Embodiments of the present application illustrate a system and method for preventing electric fire and monitoring functionality of fire hydrant and sprinkler system.

BACKGROUND

In the recent years, the evolution of IoT devices have provided exciting capabilities and services to the end user. The IoT devices and systems have been consistently improving and the use of such devices and systems have also been introduced in different technological areas such as to prevent unexpected mishaps caused by human error or malfunctioning of other devices. The evolution in the industry and an increased demand from consumers of different segments causes an increased influx of small industries to cater such need. With an increased influx of such industries, the fire hazards are also on the rise caused by various factors including but not restricted to short-circuit, electrical surge, increased load and/or untrained labor. Furthermore, a fluctuation in the incoming electricity also causes many devices to malfunction and it may cause sudden fire in the electrical wiring or fittings installed.

To prevent fire hazards, various measures had been taken by the civil agencies wherein fire-fighting instruments have been installed for preventing and putting-off such hazards. However, the fire-fighting devices such as fire hydrant and sprinkler system often does not work properly due to large maintenance they require for the proper functioning. Further, there is no such device to monitor the state of such fire-fighting system, on a real-time basis, to enable proper functioning of the device at the time of fire-hazards. Therefore, in the event of such fire-hazards, the non-working of such device causes huge losses and thereby increases the burden on small industries and impacts the economy also.

Therefore, there is a need of an advanced technology to plan, manage, monitor, and control electricity delivery that are needed to enable safe and reliable systems. There is also a need to monitor the proper functioning of the fire hydrant and sprinkler systems so as to use the system effectively during a fire-hazard.

SUMMARY

The following presents a simplified summary of the subject matter in order to provide a basic understanding of some aspects of subject matter embodiments. This summary is not an extensive overview of the subject matter. It is not intended to identify key/critical elements of the embodiments or to delineate the scope of the subject matter.

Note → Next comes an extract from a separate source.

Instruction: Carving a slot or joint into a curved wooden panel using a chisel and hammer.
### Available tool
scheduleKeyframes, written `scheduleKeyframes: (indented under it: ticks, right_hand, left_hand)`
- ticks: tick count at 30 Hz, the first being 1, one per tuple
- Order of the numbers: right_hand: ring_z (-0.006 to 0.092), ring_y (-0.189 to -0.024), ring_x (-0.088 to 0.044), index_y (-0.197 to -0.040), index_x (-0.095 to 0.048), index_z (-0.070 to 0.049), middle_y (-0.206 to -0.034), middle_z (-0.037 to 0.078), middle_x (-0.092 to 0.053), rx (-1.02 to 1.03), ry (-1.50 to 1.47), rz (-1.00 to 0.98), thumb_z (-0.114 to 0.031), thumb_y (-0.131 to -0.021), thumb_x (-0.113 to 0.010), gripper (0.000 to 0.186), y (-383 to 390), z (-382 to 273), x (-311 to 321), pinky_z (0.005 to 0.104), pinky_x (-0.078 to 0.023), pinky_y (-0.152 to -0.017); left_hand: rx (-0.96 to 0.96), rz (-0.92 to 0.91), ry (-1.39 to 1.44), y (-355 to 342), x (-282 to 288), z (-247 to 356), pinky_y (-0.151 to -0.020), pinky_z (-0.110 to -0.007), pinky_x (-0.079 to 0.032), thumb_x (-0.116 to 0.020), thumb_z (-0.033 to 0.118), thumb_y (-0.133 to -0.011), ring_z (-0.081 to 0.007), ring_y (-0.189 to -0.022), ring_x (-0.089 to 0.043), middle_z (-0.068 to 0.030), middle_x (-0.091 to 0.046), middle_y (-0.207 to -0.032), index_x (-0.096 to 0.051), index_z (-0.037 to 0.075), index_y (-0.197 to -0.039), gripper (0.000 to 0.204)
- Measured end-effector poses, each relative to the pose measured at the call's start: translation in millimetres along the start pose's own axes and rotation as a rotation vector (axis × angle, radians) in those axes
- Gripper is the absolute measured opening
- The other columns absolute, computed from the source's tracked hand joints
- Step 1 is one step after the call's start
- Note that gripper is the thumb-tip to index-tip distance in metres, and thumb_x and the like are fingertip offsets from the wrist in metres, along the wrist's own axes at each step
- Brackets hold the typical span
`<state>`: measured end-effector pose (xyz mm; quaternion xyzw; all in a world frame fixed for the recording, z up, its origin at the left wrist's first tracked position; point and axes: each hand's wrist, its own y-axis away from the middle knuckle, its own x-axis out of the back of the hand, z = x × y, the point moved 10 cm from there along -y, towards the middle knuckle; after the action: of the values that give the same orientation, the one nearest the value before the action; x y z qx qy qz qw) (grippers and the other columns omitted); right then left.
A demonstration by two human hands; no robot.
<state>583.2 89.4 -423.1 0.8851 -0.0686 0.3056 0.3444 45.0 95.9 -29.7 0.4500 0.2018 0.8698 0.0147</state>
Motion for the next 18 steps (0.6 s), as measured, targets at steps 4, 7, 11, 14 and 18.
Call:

In order to overcome the problems as discussed above, a system for preventing electric fire is disclosed, wherein the system comprises a plurality of units to capture voltage and current data of an electric supply. Further, the system comprises a power control unit (PCU), wherein the PCU comprises of a contactor switch and is configured to provide the electric supply to a current transformer and a potential transformer. Further, the system also comprises a central control unit (CCU), wherein the CCU comprises of a microcontroller, a sensor, a driver circuit and a communication module. The sensor and the driver circuit are configured to detect electric overload and fluctuations in the electric supply at the PCU and generate a driver signal. Further, the communication module is in communication with the CCU to transmit the driver signal to a remote unit/backend system, wherein the remote unit/backend system is configured to create an alert signal based on the driver signal. Further, the sensor is in communication with the microcontroller and is configured to store the driver signal in a memory and processing the driver signal.

Embodiments of the invention also provide combination of IoT based hardware devices with backend system powered by self-learning methods. The embodiments eliminate further damage and also keep a log of anomalies. The self-learning system and methods will also help in evaluating the responsiveness towards rectifying the electrical issues.

It is also provided that the CCU is configured to provide an auxiliary voltage to the power control unit based on the driver signal. In addition, the remote unit comprises a database to keep a log of the driver signal and is configured to generating a report for a user based on the driver signal for a specified period of time. Further, the system also comprises a web based dashboard to display reports for an establishment of the user based on the driver signal for the establishment.

Embodiments of the present application provide a hardware set up of capturing voltage data, current data and load data in either single phase supply or three phase supply. Embodiments of the present invention further provide different IoT devices for capturing the inputs through sensors, transmitting such inputs for collecting and processing data to a cloud server or remote unit and generating alert signal and reports and transmitting such report to a user via a communication network by SMS, email or on a Website-based dashboard. Further, the plurality of units and the sensor of the system, as provided in the present invention, are Internet of Things (IoT) enabled.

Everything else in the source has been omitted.